We start out with the end in mind when doing test-driven development. In the example above, we test that this page displays a podcast title and description. It should also list podcast episodes and feeds.


The application was deployed to Google Cloud. It could have been deployed elsewhere, but since I settled for Google Cloud Storage, I figured the app could run there just as well. I’m planning to move parts of the app over to fly.io in the future, to leverage their edge network for improved performance.

Only a couple of customers have registered an account so far. We’ve only done a little marketing, so it’s too early to say if it’s a hit or miss. Either way, I’m happy with the result.


Visit podopi.com to check it out. The landing page was built with Next.js and TailwindCSS. Sign up for a free trail if you have a website and would like to provide your readers with audio.

This video was created using a couple of screen recordings and code. I didn’t have any good video editing software, so why not use code? The voice over was created by using some of the AI voices available in Podopi. It worked surprisingly well!

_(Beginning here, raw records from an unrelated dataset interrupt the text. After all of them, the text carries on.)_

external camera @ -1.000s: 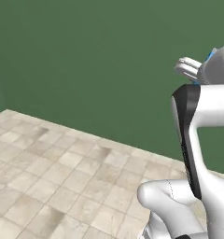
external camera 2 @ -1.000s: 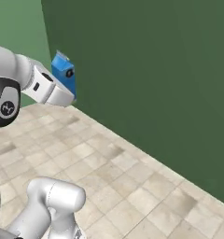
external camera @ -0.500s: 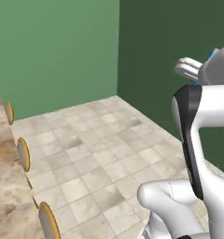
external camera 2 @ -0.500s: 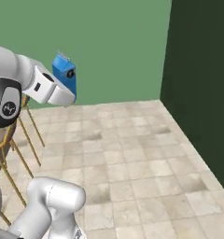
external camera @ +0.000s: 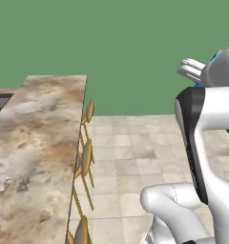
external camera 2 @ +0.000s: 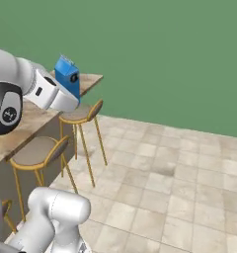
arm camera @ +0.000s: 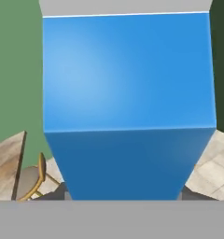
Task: Take a sugar cube from the saucer and place it inside the coffee. Then, grab milk from the fridge and place it next to the coffee on the counter to sweeten the coffee.
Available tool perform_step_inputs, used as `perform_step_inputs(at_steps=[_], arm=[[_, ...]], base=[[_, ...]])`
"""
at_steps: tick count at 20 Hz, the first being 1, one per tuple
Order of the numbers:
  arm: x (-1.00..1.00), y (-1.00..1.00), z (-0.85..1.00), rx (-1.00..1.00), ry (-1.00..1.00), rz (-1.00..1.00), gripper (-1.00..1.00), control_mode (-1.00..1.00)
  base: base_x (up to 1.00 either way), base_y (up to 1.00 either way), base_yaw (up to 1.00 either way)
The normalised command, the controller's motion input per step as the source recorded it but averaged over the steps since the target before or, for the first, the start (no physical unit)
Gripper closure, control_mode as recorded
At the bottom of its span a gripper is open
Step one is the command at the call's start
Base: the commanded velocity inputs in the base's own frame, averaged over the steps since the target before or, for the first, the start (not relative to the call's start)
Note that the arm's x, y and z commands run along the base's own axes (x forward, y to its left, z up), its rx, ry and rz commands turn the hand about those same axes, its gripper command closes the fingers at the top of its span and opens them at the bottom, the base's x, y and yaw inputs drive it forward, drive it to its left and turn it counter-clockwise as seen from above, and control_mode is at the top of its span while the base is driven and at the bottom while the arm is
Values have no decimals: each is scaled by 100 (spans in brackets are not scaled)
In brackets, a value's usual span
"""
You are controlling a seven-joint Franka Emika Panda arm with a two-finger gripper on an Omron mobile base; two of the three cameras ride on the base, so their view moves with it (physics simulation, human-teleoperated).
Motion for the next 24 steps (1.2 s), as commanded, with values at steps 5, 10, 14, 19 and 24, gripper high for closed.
perform_step_inputs(at_steps=[5, 10, 14, 19, 24], arm=[[0, 0, 0, 0, 0, 0, 100, 100], [0, 0, 0, 0, 0, 0, 100, 100], [0, 0, 0, 0, 0, 0, 100, 100], [0, 0, 0, 0, 0, 0, 100, 100], [0, 0, 0, 0, 0, 0, 100, 100]], base=[[100, -59, 56], [100, -97, 40], [100, -100, 37], [100, -100, 38], [100, -100, 38]])
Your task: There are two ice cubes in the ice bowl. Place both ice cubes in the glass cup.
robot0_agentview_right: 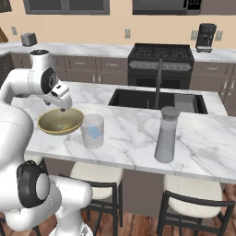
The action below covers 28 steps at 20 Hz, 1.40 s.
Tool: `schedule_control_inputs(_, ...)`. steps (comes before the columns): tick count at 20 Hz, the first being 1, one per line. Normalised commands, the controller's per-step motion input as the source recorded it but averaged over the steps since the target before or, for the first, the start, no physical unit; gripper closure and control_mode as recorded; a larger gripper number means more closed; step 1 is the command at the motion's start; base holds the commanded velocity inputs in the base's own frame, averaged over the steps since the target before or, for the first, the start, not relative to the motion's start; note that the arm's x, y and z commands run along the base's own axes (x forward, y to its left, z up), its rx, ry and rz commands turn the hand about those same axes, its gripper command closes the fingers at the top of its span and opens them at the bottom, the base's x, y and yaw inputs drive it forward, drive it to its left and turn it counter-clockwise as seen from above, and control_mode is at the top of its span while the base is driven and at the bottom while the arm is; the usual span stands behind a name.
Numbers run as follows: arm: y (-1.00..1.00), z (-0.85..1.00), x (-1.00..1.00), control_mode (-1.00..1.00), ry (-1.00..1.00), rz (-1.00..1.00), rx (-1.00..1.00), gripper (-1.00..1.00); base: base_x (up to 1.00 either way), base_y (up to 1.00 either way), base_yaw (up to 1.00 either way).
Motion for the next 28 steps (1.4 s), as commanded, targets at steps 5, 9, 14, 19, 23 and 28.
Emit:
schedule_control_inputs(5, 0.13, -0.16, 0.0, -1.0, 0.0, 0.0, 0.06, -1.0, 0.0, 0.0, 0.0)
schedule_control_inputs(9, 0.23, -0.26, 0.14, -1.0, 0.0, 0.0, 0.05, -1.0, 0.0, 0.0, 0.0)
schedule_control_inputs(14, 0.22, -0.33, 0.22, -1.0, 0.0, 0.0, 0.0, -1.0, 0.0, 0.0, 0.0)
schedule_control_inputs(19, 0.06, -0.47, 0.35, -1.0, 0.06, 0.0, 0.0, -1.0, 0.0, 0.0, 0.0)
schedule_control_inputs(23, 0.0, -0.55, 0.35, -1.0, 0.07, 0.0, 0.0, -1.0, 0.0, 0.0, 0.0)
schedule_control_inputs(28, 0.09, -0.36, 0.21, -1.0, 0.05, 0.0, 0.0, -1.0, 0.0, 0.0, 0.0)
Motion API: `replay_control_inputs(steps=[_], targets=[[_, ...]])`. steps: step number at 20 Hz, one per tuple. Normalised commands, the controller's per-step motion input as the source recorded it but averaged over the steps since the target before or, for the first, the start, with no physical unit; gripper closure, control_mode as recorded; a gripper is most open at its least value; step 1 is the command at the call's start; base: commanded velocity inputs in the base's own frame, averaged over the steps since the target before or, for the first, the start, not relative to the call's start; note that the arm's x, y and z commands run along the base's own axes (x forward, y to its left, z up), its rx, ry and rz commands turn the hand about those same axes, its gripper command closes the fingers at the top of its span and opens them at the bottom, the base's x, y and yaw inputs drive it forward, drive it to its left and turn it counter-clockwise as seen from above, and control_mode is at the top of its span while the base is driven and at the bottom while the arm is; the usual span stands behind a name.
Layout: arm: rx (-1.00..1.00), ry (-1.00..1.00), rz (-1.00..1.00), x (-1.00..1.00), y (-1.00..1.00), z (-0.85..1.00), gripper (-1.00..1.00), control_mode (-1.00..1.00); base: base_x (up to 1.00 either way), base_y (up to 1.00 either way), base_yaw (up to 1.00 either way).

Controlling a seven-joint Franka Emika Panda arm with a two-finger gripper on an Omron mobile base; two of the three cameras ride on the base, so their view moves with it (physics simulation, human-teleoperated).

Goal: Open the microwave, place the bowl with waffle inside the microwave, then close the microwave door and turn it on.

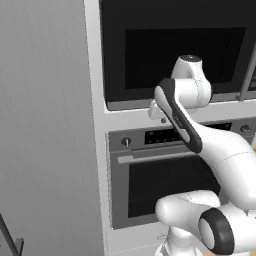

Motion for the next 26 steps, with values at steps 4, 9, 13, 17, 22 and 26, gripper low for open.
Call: replay_control_inputs(steps=[4, 9, 13, 17, 22, 26], targets=[[0.00, 0.00, -0.01, -0.20, -0.03, -0.01, -1.00, -1.00, 0.00, 0.00, 0.00], [0.00, -0.10, -0.03, -0.62, -0.14, 0.00, -1.00, -1.00, 0.00, 0.00, 0.00], [0.13, -0.41, -0.08, -0.99, -0.74, 0.13, -1.00, -1.00, 0.00, 0.00, 0.00], [0.05, -0.61, -0.05, -0.86, -0.88, 0.49, -1.00, -1.00, 0.00, 0.00, 0.00], [0.00, -0.75, 0.00, -0.78, -1.00, 0.59, -1.00, -1.00, 0.00, 0.00, 0.00], [0.00, -0.90, 0.00, -0.68, -1.00, 0.48, -1.00, -1.00, 0.00, 0.00, 0.00]])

Creating the project took me about 3 months, while also working on other things and trading the stock market to earn a living. It took me a couple of weeks to warm up to Elixir, and functional programming. But after that I felt as efficient, if not even more efficient, as I can be with JavaScript and Node.js. Having a test-driven approach helped me iterate and learn quickly. There were many times when I was unsure how to best accomplish a specific task in Elixir, when ExUnit helped me test multiple solutions to select the best fit.

Elixir, and Phoenix Framework in particular, is the “batteries included”-solution I’ve been looking for. Together with Oban, a task queue built on top of Postgres, I feel empowered to build scalable applications quickly.

Elixir is not a silver bullet of course, but a valuable addition to my toolbox that I’m sure I’ll use again in the future.